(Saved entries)

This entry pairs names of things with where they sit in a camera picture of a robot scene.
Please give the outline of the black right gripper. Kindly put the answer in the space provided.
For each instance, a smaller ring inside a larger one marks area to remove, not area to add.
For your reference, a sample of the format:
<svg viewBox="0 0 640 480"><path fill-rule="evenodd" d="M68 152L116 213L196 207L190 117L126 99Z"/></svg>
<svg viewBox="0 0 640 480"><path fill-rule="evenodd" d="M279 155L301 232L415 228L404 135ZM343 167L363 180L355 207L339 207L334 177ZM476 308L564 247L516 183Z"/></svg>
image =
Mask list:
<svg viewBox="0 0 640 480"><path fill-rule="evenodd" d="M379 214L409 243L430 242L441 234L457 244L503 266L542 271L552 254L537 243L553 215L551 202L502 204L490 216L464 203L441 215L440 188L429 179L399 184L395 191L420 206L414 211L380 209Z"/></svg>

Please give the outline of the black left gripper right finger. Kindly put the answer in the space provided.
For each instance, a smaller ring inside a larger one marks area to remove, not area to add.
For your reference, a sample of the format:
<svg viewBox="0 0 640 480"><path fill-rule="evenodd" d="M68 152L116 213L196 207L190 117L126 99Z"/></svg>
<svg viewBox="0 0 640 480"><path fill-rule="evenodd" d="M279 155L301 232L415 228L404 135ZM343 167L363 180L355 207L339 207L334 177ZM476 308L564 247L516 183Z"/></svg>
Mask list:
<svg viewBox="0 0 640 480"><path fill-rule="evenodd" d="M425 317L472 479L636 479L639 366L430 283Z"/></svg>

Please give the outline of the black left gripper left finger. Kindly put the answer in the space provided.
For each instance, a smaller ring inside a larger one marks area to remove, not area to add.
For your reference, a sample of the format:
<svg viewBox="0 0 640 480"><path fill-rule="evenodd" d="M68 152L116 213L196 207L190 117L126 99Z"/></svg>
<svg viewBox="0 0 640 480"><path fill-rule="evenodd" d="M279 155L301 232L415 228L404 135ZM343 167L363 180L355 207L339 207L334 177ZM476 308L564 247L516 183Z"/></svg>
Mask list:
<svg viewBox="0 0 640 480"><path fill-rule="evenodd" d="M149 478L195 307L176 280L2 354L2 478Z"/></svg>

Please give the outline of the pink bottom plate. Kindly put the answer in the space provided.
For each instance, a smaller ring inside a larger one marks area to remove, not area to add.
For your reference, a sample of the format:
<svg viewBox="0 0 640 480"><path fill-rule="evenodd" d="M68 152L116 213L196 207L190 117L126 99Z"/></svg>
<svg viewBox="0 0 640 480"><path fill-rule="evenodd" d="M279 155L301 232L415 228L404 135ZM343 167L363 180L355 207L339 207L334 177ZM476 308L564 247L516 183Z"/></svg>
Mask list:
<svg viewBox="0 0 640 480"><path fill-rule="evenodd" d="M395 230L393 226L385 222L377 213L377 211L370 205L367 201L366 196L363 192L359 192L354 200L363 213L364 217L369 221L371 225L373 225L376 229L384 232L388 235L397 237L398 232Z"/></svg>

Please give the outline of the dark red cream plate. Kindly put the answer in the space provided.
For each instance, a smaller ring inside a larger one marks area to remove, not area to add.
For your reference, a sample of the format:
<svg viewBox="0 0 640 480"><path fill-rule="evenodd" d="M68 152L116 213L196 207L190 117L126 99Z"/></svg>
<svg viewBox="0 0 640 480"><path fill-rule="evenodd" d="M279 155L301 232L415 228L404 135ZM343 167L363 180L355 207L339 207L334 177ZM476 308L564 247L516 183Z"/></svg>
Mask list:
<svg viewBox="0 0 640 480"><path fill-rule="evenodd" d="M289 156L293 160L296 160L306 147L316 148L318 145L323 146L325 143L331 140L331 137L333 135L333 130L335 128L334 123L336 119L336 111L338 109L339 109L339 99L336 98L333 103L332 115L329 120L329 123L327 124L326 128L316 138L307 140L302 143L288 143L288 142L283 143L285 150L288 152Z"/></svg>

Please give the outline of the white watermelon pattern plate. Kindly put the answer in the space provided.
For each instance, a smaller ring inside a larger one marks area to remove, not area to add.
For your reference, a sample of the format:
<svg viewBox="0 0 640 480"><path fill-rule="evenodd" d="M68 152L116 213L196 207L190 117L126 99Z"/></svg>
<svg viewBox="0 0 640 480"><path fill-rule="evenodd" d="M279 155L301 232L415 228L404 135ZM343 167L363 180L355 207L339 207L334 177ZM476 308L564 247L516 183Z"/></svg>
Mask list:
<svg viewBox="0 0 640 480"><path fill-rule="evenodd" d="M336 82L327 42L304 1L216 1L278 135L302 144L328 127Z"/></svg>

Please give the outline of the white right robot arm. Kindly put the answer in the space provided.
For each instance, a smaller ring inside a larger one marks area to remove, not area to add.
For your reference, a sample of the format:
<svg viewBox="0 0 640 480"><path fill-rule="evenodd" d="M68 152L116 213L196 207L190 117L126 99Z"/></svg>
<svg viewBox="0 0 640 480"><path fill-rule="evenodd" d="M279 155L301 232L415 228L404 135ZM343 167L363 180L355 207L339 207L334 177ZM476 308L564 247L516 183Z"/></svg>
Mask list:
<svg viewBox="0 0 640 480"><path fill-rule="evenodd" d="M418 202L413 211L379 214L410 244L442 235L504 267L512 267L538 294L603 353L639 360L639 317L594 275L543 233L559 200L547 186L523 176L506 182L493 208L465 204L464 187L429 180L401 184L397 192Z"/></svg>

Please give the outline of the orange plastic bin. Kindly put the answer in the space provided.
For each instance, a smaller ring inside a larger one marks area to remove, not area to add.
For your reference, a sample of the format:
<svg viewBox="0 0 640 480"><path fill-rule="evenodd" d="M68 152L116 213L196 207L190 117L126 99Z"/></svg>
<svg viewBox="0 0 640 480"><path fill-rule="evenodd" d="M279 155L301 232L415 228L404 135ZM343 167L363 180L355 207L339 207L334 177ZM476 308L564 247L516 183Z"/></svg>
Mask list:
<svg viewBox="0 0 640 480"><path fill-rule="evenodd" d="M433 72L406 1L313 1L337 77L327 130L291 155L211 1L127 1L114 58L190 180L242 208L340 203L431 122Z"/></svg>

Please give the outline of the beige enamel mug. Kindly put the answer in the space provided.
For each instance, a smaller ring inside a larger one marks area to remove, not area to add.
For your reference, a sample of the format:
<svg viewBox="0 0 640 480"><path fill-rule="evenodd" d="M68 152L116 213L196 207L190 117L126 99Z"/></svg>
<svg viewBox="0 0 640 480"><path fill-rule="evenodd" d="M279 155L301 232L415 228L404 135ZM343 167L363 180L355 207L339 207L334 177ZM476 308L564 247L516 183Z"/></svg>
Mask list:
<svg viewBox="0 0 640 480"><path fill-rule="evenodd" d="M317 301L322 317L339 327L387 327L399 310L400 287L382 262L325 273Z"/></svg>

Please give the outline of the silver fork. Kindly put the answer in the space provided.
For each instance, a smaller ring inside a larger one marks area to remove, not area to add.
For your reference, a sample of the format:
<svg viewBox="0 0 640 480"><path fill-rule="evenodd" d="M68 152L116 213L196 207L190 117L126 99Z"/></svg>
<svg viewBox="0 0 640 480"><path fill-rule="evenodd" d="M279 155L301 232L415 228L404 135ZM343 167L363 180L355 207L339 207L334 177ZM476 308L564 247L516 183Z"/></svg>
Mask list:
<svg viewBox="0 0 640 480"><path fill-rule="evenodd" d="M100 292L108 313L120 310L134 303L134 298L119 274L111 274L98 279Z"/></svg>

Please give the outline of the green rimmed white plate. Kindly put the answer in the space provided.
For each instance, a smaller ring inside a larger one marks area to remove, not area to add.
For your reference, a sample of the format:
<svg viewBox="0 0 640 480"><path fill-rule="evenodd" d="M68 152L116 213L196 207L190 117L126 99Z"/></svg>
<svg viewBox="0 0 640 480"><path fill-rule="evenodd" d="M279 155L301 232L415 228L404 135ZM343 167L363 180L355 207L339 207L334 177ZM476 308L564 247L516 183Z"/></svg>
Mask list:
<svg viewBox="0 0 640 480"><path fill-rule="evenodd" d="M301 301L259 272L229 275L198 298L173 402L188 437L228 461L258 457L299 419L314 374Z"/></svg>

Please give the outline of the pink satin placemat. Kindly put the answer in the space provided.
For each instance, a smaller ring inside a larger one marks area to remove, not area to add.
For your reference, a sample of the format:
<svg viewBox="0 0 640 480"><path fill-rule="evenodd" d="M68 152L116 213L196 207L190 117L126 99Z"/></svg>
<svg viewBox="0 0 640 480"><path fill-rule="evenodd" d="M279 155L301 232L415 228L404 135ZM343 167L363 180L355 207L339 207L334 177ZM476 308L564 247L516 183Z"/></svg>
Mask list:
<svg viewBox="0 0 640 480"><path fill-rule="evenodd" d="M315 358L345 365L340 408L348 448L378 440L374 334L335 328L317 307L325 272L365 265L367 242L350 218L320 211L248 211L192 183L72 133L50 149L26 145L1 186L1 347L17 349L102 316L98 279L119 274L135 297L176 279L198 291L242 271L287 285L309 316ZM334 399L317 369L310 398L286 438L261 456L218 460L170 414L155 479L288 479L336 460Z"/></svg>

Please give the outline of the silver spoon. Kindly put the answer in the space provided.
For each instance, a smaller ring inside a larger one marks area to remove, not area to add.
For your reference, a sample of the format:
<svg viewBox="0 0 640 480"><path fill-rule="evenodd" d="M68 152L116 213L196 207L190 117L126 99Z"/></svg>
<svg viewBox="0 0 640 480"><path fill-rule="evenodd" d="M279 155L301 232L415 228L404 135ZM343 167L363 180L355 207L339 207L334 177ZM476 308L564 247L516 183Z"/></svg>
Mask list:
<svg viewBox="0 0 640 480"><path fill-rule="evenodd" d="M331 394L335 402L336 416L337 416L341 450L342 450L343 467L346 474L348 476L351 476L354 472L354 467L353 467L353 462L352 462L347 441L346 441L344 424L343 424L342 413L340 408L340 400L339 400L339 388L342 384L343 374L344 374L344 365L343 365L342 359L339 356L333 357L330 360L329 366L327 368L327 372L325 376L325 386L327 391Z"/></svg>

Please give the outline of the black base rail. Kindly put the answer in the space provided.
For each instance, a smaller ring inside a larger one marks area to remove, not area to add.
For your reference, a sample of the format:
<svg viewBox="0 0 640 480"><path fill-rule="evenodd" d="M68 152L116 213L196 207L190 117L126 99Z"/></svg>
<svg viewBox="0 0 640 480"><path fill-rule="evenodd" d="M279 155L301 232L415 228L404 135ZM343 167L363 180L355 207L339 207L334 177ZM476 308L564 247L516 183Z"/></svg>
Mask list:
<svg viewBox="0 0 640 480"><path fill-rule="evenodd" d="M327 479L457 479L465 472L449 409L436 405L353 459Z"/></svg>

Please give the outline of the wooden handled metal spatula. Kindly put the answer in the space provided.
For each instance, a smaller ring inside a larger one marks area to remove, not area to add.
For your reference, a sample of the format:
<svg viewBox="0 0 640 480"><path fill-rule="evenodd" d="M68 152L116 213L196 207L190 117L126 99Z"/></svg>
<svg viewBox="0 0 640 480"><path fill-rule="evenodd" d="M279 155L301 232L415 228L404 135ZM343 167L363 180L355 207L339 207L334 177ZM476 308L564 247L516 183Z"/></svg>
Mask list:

## PROBLEM TO SOLVE
Report every line above that has the string "robot" in it.

## COMPLETED EXERCISE
This entry pairs names of things with where they sit in a camera picture of a robot scene.
Please give the outline of the white right robot arm. Kindly put the answer in the space provided.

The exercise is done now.